Striking figures and joyous new art

Three of the best: the birth of the Turkish nude, a shirt that weaves magic, and pure gold in a landscape

  • Heinz Mack, The Sky Over Nine Columns at the Sakıp Sabancı Museum, Emirgan, 2012 (photo: Murat Germen)
  • Şükriye Dikmen, Reclining Nude, 1947 (Pera Museum)
  • The 1583 Ottoman talsimanic shirt that sold for £185,000 at Sotheby's in October 2015

POP-UP ENLIGHTENMENT

The Sky Over Nine Columns (2012) took over the Bosphorus terrace of the Sakıp Sabancı Museum (SSM). The glowing golden pillars by Heinz Mack, a founder of the ZERO project, are covered in almost 15 million tesserae glittering with 24-carat gold leaf. They will shimmer on at the SSM until April 2016, beyond the exhibition of which they are part. The SSM often holds fascinating exhibitions. But for pure joy nothing can beat ZERO: Countdown to the Future (until January 10, 2016). Like pomegranate juice it lifts the spirits today just as much as in 1957, when ZERO was an avant-garde project dreamt up in Düsseldorf in the darkness of post-war Germany.

PROGRESS MADE FLESH

Bare, Naked, Nude (Üryani, Çıplak, Nü): A Story of Modernization in Turkish Painting (Nov 25 – Feb 7, 2016) crowns the Pera Museum’s 10th anniversary celebrations. The first full-blown exhibition of its kind, it traces the revolution in art that gave birth to Turkish painting in the 20th century. Sent by the sultan to study under salon artists in Paris, students returned at the outbreak of the First World War, bringing with them a whole new set of values.

MAGICAL NUMBERS

A verse in the Koran relates how the Prophet Joseph gave his own talismanic shirt to his father, miraculously restoring his sight. No such feat is recorded for the shirt from the Worcester Art Museum recently sold at Sotheby’s London, but verses from the Koran, numbers and invocations promise protection to the wearer. Painted in striking geometric designs, bold colours and bright gold on cotton, it is of the highest quality, probably made for an official of high rank. Most such shirts are in the Topkapı, so it is rare to find one at auction.

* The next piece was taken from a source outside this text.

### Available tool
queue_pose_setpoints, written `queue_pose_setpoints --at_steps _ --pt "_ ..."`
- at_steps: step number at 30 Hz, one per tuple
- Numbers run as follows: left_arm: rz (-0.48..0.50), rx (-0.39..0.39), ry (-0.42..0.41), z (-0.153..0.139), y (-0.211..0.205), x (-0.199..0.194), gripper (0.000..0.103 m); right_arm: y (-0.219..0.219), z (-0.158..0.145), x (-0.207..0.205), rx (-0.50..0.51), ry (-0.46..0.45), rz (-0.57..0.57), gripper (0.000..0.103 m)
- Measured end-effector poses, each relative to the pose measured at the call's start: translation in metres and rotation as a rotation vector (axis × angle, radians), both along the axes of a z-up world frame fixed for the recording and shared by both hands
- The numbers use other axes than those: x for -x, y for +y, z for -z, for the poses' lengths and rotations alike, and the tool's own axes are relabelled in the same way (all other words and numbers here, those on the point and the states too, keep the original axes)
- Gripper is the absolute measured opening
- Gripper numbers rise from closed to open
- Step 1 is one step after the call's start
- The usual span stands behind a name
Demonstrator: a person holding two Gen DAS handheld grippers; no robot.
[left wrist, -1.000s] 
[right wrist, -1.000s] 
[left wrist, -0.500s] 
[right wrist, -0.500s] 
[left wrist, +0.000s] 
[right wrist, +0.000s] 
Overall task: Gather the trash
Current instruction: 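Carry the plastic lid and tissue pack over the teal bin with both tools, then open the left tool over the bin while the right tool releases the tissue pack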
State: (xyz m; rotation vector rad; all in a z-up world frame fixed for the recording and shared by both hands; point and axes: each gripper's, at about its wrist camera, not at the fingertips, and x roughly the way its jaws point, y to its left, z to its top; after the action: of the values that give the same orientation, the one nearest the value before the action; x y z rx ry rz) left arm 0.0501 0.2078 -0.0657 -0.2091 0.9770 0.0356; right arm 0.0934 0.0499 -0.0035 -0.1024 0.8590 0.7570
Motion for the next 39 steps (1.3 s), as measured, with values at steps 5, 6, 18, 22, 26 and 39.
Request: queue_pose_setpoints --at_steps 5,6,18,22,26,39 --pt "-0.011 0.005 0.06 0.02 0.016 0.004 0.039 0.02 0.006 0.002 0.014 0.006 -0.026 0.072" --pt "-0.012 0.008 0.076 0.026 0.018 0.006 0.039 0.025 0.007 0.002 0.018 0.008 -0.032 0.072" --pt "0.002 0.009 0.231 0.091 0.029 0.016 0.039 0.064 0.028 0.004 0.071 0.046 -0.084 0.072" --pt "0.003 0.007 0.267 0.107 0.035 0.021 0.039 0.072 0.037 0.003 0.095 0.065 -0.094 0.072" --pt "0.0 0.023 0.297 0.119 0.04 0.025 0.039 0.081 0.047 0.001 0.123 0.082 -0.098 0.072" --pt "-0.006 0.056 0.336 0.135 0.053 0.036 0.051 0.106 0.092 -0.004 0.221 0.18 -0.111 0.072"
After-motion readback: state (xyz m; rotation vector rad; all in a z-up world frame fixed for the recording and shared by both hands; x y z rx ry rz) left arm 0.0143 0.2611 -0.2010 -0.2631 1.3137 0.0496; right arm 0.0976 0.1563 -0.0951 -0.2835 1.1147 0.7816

BRIDGE OVER TROUBLED WATER

According to Art Review, Carolyn Christov-Bakargiev is the 19th most powerful person in the art world. She was also the drafter – as she prefers to be described – of this year’s Istanbul Biennial, her first major exhibition since the extraordinarily well-received Documenta in 2012. Christov-Bakargiev pulled together a masterful list of more than 200 artists, many of whom produced unbelievably exciting and successful work for the 14th Biennial, which ran until November 1. Following the logic of Documenta, which famously spread out its works across the city of Kassel, the Biennial seemed to draw its sometimes reluctant visitors across Istanbul and into its depths, forcing an engagement with the city which white-cube approaches often avoid.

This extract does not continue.